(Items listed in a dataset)
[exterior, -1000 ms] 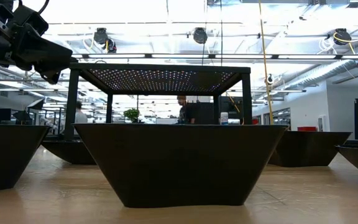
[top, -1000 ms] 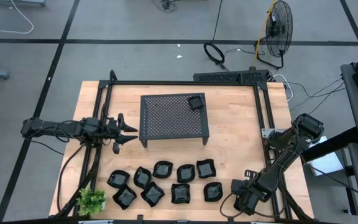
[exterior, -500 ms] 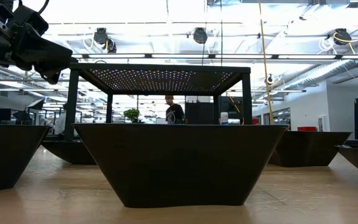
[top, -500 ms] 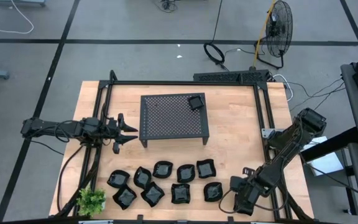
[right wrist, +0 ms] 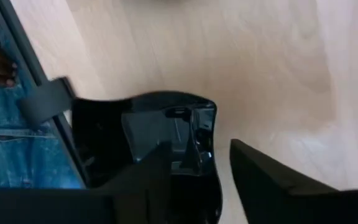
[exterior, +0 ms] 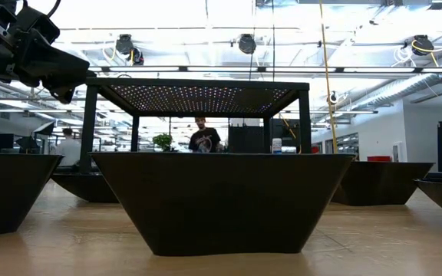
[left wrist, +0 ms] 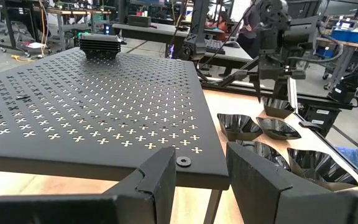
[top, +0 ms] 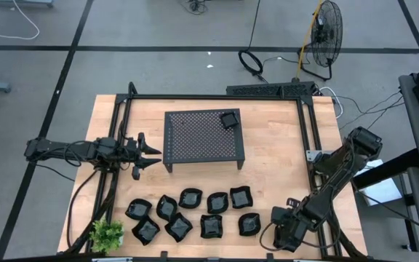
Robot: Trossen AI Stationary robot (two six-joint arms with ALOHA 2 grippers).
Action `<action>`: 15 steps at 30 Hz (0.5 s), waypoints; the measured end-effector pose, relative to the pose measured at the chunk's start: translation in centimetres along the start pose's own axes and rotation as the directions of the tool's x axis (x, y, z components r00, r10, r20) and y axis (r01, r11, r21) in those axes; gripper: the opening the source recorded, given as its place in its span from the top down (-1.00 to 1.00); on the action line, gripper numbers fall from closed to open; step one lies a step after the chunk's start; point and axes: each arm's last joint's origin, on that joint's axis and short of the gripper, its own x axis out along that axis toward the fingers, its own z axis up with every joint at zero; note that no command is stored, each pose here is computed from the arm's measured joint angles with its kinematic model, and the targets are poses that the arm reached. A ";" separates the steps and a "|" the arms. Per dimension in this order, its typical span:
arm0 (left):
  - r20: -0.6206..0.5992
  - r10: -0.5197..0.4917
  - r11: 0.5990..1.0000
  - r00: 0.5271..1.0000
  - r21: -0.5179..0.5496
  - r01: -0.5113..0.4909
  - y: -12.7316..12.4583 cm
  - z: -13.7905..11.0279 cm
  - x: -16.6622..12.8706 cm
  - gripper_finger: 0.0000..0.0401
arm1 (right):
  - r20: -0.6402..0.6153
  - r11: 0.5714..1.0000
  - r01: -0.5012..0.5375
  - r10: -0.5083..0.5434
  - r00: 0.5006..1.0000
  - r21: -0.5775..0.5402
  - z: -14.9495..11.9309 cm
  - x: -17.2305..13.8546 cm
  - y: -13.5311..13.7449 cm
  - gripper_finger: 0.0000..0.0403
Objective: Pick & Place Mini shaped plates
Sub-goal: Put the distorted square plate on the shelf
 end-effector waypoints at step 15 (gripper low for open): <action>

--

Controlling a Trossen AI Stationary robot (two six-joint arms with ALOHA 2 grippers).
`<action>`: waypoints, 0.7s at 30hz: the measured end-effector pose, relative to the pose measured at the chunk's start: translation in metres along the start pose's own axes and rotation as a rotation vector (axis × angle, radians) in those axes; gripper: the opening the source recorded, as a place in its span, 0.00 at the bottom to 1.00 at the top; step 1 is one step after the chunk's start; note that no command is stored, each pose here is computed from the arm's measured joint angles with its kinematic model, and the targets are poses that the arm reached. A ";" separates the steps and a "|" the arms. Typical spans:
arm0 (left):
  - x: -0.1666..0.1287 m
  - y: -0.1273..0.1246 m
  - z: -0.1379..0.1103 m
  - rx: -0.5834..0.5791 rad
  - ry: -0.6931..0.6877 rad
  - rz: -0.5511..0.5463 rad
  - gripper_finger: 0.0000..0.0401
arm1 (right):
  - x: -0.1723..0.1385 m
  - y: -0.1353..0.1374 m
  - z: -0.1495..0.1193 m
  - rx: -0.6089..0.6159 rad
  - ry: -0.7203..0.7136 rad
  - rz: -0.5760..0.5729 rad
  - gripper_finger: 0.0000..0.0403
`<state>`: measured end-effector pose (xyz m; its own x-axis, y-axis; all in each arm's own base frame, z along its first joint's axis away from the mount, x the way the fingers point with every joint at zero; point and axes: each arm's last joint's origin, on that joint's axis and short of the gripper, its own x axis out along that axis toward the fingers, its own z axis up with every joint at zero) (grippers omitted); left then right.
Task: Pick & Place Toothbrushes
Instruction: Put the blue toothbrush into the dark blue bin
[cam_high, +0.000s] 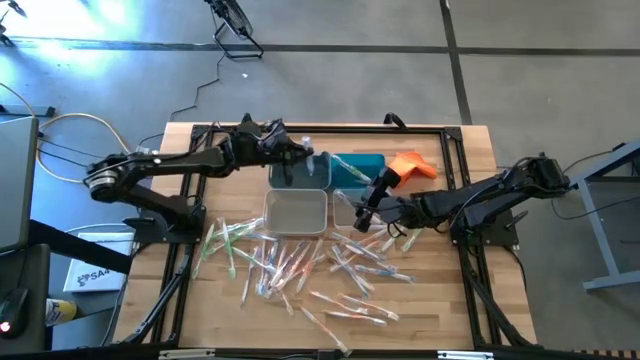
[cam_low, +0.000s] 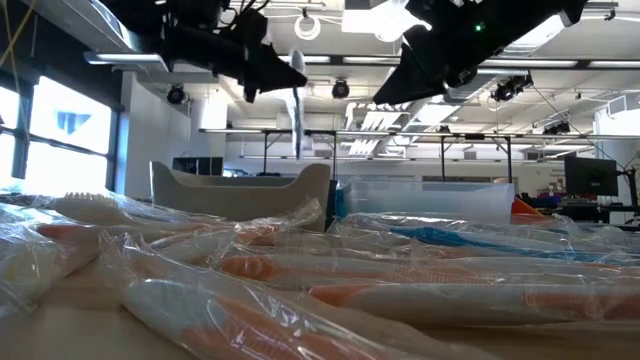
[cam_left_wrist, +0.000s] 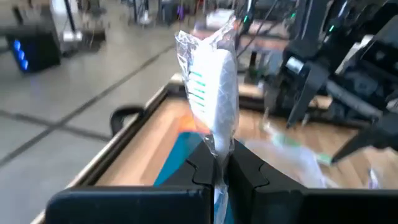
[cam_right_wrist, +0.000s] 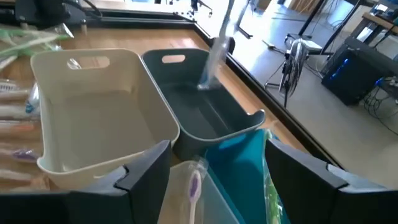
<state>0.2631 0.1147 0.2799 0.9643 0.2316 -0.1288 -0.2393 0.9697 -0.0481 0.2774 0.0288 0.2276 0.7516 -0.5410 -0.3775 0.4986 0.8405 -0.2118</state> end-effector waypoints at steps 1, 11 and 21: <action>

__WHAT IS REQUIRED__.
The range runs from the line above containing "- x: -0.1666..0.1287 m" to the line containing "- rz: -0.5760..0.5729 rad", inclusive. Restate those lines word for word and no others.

__ANSWER AREA__.
  - x: -0.1666..0.1287 m
  - y: -0.1273..0.1246 m
  - z: -0.1379..0.1103 m
  - rx: -0.5834..0.5791 rad
  - ry: -0.6931..0.6877 rad
  - rz: -0.5511..0.5463 rad
  - gripper_finger: 0.0000..0.0401
arm1 (right):
  - x: -0.1723..0.1385 m
  - y: -0.1353..0.1374 m
  - z: -0.1495..0.1193 m
  - rx: -0.6089..0.6159 rad
  - ry: -0.7203..0.7136 rad
  - rz: -0.5760..0.5729 rad

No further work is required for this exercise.